• [What to do] Keep only the lines from the top of the listing through the one with "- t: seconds", and reproduce them unaltered.

• [Excerpted data]
▼▼▼

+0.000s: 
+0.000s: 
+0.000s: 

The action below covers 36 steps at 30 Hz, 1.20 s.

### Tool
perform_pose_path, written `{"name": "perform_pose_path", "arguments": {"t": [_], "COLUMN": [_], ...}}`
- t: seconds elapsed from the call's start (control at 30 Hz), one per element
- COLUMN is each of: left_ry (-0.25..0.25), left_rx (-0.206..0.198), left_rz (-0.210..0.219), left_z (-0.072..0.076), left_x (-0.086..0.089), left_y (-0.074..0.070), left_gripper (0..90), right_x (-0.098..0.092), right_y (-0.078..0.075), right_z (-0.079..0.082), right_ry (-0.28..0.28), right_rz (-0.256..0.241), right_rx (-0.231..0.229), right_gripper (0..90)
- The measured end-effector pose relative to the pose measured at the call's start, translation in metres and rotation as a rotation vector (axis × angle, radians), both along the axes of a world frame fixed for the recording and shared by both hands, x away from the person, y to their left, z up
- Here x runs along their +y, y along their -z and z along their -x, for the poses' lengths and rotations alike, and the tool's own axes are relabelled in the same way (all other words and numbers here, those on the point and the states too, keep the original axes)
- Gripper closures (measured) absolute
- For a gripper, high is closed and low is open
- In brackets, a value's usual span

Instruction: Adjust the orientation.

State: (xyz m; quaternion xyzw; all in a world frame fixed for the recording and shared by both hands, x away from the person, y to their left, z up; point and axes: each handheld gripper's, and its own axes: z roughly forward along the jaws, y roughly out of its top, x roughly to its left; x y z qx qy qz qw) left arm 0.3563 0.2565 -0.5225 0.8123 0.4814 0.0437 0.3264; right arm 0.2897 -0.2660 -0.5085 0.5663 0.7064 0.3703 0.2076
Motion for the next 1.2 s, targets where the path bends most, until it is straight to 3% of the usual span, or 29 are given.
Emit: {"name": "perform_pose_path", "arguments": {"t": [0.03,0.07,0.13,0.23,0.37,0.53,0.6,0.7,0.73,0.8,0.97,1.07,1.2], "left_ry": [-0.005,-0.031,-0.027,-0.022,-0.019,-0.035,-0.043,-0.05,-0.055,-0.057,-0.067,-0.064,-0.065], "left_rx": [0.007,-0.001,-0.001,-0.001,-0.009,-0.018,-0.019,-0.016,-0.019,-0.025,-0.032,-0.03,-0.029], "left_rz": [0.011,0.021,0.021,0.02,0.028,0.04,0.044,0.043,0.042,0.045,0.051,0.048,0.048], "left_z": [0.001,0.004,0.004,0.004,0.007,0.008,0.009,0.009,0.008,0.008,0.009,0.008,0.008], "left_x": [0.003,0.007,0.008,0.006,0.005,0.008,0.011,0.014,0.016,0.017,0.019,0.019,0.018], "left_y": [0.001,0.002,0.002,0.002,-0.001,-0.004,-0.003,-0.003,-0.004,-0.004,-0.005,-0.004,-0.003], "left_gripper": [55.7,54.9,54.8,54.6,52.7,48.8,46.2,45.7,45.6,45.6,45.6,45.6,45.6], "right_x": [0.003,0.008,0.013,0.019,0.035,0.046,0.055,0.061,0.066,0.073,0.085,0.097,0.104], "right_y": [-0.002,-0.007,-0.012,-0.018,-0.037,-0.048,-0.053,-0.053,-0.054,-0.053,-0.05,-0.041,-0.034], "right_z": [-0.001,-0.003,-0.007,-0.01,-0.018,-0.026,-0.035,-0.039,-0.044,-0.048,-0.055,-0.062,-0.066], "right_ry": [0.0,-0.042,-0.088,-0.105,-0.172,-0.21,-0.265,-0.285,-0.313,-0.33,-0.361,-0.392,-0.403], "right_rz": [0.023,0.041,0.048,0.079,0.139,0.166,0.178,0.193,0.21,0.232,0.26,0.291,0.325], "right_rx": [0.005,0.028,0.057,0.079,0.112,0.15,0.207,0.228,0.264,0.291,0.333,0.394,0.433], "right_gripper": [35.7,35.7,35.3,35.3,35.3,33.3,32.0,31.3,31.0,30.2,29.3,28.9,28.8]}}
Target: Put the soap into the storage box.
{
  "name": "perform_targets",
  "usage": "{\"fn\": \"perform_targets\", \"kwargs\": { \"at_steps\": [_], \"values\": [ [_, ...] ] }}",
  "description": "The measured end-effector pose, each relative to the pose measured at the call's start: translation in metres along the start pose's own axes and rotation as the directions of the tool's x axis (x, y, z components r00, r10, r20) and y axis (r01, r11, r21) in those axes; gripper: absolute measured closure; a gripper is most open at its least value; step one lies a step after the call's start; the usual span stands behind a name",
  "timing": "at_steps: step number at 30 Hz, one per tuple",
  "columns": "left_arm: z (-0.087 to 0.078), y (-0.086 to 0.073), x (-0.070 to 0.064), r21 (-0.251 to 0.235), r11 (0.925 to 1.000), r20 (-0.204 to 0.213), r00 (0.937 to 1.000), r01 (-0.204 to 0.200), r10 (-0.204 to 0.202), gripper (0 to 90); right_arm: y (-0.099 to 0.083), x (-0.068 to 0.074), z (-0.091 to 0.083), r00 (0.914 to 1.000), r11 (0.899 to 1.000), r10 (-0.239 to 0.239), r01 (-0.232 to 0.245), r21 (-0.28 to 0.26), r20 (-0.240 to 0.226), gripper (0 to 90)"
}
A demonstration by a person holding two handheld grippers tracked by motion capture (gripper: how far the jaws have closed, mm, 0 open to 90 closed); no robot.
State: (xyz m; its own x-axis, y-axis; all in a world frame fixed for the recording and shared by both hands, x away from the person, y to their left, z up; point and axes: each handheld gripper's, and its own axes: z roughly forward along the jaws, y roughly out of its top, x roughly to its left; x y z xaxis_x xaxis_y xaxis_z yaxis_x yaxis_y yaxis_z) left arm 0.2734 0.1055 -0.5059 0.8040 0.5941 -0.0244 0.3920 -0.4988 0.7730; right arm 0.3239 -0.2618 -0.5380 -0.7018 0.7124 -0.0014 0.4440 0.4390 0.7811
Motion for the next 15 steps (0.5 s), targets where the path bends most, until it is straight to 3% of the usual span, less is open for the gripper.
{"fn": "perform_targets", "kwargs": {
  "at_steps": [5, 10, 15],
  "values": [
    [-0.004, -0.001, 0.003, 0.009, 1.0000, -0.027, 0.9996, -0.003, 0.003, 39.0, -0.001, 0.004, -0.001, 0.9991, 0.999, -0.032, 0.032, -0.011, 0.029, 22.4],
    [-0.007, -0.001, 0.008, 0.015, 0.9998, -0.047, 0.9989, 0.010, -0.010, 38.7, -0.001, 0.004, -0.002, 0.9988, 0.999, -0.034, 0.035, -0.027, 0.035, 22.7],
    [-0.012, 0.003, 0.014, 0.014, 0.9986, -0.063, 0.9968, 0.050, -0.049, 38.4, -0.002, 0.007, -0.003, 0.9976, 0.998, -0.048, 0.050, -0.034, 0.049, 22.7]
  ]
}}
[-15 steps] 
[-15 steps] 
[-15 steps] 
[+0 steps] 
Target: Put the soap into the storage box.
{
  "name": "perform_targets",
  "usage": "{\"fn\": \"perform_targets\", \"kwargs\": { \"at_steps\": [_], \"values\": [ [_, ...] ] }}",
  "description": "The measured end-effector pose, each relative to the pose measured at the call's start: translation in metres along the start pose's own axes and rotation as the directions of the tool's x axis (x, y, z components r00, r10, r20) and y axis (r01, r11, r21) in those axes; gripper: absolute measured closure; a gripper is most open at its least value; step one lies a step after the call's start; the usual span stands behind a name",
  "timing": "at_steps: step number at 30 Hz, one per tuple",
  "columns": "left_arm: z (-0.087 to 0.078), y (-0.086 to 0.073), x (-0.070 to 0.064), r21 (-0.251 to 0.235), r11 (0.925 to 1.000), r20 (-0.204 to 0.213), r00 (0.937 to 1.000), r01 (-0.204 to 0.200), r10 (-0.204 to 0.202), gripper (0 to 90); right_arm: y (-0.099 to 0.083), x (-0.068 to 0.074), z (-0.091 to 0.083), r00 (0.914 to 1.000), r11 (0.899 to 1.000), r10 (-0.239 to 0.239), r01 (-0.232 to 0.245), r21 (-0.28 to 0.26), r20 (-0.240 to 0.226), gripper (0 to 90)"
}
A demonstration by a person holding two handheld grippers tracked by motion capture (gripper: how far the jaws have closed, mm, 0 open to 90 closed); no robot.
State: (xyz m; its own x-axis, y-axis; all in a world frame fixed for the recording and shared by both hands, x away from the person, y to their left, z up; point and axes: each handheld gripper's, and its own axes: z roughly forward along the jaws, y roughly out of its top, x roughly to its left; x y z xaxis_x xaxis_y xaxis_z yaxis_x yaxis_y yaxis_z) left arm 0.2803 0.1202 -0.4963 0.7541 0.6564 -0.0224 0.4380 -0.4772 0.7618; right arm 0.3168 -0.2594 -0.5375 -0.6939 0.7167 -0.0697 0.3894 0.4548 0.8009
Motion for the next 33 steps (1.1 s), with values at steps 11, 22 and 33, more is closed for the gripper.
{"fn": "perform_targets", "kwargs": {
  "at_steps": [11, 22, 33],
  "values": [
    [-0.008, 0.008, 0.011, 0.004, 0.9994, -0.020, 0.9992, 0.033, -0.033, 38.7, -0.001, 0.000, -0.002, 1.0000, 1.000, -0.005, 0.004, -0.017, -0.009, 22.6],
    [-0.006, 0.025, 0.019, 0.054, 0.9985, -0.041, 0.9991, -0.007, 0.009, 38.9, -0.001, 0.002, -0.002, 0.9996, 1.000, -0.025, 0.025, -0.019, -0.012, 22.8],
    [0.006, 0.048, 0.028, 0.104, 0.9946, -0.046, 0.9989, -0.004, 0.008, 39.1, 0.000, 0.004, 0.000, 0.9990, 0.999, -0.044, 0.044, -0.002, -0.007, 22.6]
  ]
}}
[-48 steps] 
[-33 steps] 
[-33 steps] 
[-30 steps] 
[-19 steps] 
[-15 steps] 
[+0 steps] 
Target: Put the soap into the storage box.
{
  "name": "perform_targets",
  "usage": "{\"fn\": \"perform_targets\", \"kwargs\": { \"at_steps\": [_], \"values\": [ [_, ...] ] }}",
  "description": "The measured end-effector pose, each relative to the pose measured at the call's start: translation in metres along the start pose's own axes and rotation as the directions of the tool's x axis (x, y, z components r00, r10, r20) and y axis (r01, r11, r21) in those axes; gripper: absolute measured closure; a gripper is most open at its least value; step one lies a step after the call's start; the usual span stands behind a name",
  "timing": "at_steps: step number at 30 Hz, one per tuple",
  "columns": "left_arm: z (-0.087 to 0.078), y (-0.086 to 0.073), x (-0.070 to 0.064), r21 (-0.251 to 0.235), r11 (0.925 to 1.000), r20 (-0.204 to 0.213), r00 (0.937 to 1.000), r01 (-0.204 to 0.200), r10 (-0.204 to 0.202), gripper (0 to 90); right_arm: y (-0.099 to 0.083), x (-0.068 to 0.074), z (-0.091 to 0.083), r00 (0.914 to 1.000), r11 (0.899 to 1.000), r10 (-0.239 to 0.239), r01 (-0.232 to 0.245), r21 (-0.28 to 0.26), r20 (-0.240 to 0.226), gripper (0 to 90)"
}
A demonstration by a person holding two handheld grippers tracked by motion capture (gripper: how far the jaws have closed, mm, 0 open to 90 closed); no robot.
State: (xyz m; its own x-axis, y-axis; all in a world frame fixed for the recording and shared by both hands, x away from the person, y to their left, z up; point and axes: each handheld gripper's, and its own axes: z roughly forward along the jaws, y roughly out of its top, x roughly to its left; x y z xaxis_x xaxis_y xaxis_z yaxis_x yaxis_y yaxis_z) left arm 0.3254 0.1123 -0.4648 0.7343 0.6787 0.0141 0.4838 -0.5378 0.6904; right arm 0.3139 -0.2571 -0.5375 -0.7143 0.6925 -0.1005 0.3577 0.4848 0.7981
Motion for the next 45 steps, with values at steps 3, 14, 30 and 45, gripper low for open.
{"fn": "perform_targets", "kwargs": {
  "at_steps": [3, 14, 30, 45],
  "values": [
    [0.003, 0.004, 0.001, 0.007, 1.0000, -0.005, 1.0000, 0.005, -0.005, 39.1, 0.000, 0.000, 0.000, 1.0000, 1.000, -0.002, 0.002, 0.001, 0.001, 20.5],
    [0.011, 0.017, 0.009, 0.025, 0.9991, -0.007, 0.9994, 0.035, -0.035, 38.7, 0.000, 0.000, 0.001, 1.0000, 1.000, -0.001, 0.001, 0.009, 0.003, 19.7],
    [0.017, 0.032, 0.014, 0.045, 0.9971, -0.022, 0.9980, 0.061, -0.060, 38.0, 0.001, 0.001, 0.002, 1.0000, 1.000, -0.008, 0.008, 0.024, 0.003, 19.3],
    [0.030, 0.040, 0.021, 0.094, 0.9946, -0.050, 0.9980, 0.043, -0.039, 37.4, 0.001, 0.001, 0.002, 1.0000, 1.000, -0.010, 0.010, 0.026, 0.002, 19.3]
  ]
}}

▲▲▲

• [Result below]
+0.000s: 
+0.000s: 
+0.000s: 

The action below covers 36 steps at 30 Hz, 1.20 s.

### Tool
perform_pose_path, written `{"name": "perform_pose_path", "arguments": {"t": [_], "COLUMN": [_], ...}}`
- t: seconds elapsed from the call's start (control at 30 Hz), one per element

Work on this exercise is finished, so nothing remains.